What you are asked to do
When you reply, transcribe every line of the data below exactly.
++++++
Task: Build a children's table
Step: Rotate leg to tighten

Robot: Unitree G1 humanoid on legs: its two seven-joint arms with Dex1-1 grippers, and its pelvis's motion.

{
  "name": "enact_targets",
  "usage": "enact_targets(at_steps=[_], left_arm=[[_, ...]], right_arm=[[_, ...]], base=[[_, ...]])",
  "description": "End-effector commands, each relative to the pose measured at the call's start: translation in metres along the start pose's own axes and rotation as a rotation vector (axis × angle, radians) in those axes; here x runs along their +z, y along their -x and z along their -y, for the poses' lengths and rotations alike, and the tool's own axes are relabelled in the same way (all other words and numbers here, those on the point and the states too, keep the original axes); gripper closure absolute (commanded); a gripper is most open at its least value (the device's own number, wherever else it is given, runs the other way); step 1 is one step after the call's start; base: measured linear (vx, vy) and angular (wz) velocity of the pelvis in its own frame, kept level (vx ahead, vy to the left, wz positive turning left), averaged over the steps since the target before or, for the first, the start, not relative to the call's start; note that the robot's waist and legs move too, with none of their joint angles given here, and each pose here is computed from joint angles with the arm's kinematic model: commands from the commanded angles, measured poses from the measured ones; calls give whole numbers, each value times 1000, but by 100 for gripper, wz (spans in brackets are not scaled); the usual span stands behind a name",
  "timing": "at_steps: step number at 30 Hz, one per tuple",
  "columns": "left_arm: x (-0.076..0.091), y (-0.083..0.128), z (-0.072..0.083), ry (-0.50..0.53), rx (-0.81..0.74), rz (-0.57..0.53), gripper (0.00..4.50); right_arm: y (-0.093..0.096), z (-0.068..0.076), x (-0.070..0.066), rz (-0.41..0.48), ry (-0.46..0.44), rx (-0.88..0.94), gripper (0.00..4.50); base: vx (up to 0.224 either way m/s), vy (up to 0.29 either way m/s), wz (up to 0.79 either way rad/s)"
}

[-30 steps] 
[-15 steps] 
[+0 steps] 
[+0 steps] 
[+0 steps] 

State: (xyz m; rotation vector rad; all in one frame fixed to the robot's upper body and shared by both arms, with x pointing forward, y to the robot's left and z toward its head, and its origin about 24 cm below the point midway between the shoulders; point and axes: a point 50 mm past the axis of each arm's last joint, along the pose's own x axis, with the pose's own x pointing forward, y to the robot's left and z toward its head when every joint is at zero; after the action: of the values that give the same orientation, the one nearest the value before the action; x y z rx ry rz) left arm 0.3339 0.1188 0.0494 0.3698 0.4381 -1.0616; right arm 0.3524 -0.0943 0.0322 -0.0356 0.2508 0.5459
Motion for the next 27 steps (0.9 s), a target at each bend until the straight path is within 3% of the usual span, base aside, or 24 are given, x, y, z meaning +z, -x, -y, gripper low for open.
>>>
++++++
Final answer
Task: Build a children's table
Step: Rotate leg to tighten

Robot: Unitree G1 humanoid on legs: its two seven-joint arms with Dex1-1 grippers, and its pelvis's motion.

{
  "name": "enact_targets",
  "usage": "enact_targets(at_steps=[_], left_arm=[[_, ...]], right_arm=[[_, ...]], base=[[_, ...]])",
  "description": "End-effector commands, each relative to the pose measured at the call's start: translation in metres along the start pose's own axes and rotation as a rotation vector (axis × angle, radians) in those axes; here x runs along their +z, y along their -x and z along their -y, for the poses' lengths and rotations alike, and the tool's own axes are relabelled in the same way (all other words and numbers here, those on the point and the states too, keep the original axes); gripper closure absolute (commanded); a gripper is most open at its least value (the device's own number, wherever else it is given, runs the other way); step 1 is one step after the call's start; base: measured linear (vx, vy) and angular (wz) velocity of the pelvis in its own frame, kept level (vx ahead, vy to the left, wz positive turning left), averaged over the steps since the target before or, for the first, the start, not relative to the call's start; note that the robot's waist and legs move too, with none of their joint angles given here, and each pose here is computed from joint angles with the arm's kinematic model: commands from the commanded angles, measured poses from the measured ones; calls give whole numbers, each value times 1000, but by 100 for gripper, wz (spans in brackets are not scaled); the usual span stands behind a name",
  "timing": "at_steps: step number at 30 Hz, one per tuple",
  "columns": "left_arm: x (-0.076..0.091), y (-0.083..0.128), z (-0.072..0.083), ry (-0.50..0.53), rx (-0.81..0.74), rz (-0.57..0.53), gripper (0.00..4.50); right_arm: y (-0.093..0.096), z (-0.068..0.076), x (-0.070..0.066), rz (-0.41..0.48), ry (-0.46..0.44), rx (-0.88..0.94), gripper (0.00..4.50); base: vx (up to 0.224 either way m/s), vy (up to 0.29 either way m/s), wz (up to 0.79 either way rad/s)"
}

[-30 steps] 
[-15 steps] 
[+0 steps] 
[+0 steps] 
[+0 steps] 

State: (xyz m; rotation vector rad; all in one frame fixed to the robot's upper body and shared by both arms, with x pointing forward, y to the robot's left and z toward its head, and its origin about 24 cm below the point midway between the shoulders; point and axes: a point 50 mm past the axis of each arm's last joint, along the pose's own x axis, with the pose's own x pointing forward, y to the robot's left and z toward its head when every joint is at zero; after the action: of the values that give the same orientation, the one nearest the value before the action; x y z rx ry rz) left arm 0.3339 0.1188 0.0494 0.3698 0.4381 -1.0616; right arm 0.3524 -0.0943 0.0322 -0.0356 0.2508 0.5459
Motion for the next 27 steps (0.9 s), a target at each bend until the straight path is within 3% of the usual span, base aside, or 24 are given, x, y, z meaning +z, -x, -y, gripper low for open.
>>>

The exercise requires no additional content.